▶ What you are asked to do
Every line in the records below between the one holding "Detect red lid white cup in this photo." and the one holding "Detect red skewered food in this photo.", inclusive, is to be set down exactly; all other lines are to be left out.

▶ Available records
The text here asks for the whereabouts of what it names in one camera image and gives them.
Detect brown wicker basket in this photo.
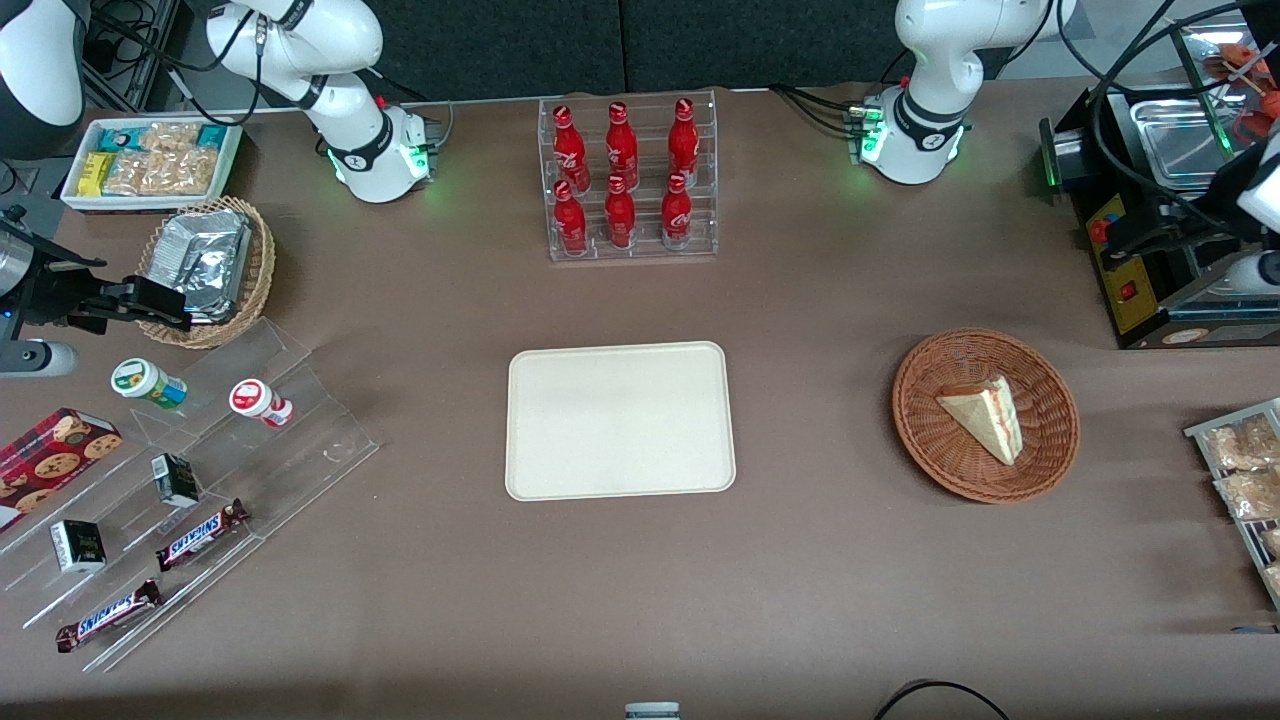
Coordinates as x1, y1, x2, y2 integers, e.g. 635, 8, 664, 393
891, 328, 1081, 504

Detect steel food pan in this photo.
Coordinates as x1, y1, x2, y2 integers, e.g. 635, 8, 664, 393
1130, 95, 1238, 191

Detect black base cables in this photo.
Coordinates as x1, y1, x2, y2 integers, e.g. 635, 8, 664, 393
770, 85, 866, 136

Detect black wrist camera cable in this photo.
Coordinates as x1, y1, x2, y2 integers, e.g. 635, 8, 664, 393
1055, 0, 1280, 236

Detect red cookie box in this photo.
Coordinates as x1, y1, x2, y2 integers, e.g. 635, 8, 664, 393
0, 407, 124, 533

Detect red cola bottle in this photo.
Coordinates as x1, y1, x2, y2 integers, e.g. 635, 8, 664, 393
660, 172, 694, 250
552, 180, 589, 257
603, 175, 638, 251
604, 101, 640, 191
552, 104, 591, 193
667, 97, 701, 188

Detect black food warmer cabinet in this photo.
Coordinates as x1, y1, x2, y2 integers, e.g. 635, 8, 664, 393
1038, 0, 1280, 351

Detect red lid white cup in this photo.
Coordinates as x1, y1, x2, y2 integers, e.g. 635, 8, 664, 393
228, 378, 295, 429

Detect black cable loop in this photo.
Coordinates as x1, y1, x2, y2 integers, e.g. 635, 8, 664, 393
873, 680, 1011, 720

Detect green lid white cup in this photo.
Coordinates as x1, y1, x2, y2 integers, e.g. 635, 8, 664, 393
110, 357, 189, 411

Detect tray of packaged snacks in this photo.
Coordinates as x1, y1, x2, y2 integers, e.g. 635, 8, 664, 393
1184, 398, 1280, 611

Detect red skewered food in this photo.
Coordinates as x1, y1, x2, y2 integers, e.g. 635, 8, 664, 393
1222, 40, 1280, 123

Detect small black carton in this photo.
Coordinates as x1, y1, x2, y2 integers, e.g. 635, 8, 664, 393
50, 519, 108, 574
150, 452, 201, 508

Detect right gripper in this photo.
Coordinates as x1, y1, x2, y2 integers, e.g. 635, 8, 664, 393
0, 232, 193, 334

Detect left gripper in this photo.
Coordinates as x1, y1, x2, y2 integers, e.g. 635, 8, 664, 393
1102, 190, 1249, 269

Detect dark equipment frame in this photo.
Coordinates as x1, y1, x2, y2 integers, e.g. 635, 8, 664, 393
80, 0, 196, 113

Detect clear bag of snacks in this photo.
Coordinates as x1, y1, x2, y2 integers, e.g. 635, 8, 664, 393
1215, 468, 1280, 521
1205, 415, 1280, 471

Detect clear acrylic stepped stand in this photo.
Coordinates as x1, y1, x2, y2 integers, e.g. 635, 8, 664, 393
0, 318, 381, 673

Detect cream plastic tray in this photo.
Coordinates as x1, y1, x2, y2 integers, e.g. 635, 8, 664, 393
505, 341, 738, 502

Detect clear bag of crackers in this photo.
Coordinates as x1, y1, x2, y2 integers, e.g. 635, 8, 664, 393
105, 122, 223, 198

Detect white snack box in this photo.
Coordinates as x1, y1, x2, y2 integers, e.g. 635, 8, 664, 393
60, 115, 244, 214

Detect silver foil package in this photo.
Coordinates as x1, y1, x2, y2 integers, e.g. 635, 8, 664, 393
150, 208, 252, 323

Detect light wicker basket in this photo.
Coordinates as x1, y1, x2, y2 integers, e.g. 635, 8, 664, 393
135, 195, 277, 349

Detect snickers bar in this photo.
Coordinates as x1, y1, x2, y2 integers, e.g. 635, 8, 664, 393
155, 498, 251, 572
55, 578, 163, 653

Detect clear acrylic bottle rack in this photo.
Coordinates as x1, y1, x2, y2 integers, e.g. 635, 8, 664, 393
538, 88, 719, 263

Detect triangular sandwich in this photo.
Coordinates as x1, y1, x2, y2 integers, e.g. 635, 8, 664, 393
935, 375, 1025, 467

▶ Solution for this exercise
Detect red lid white cup in this photo.
Coordinates as x1, y1, x2, y2 integers, e.g. 635, 8, 664, 393
228, 378, 295, 429

Detect black cable loop in this photo.
Coordinates as x1, y1, x2, y2 integers, e.g. 635, 8, 664, 393
873, 680, 1011, 720

Detect green lid white cup in this photo.
Coordinates as x1, y1, x2, y2 integers, e.g. 635, 8, 664, 393
110, 357, 189, 411

Detect tray of packaged snacks in this photo.
Coordinates as x1, y1, x2, y2 integers, e.g. 635, 8, 664, 393
1184, 398, 1280, 611

Detect red skewered food in this photo.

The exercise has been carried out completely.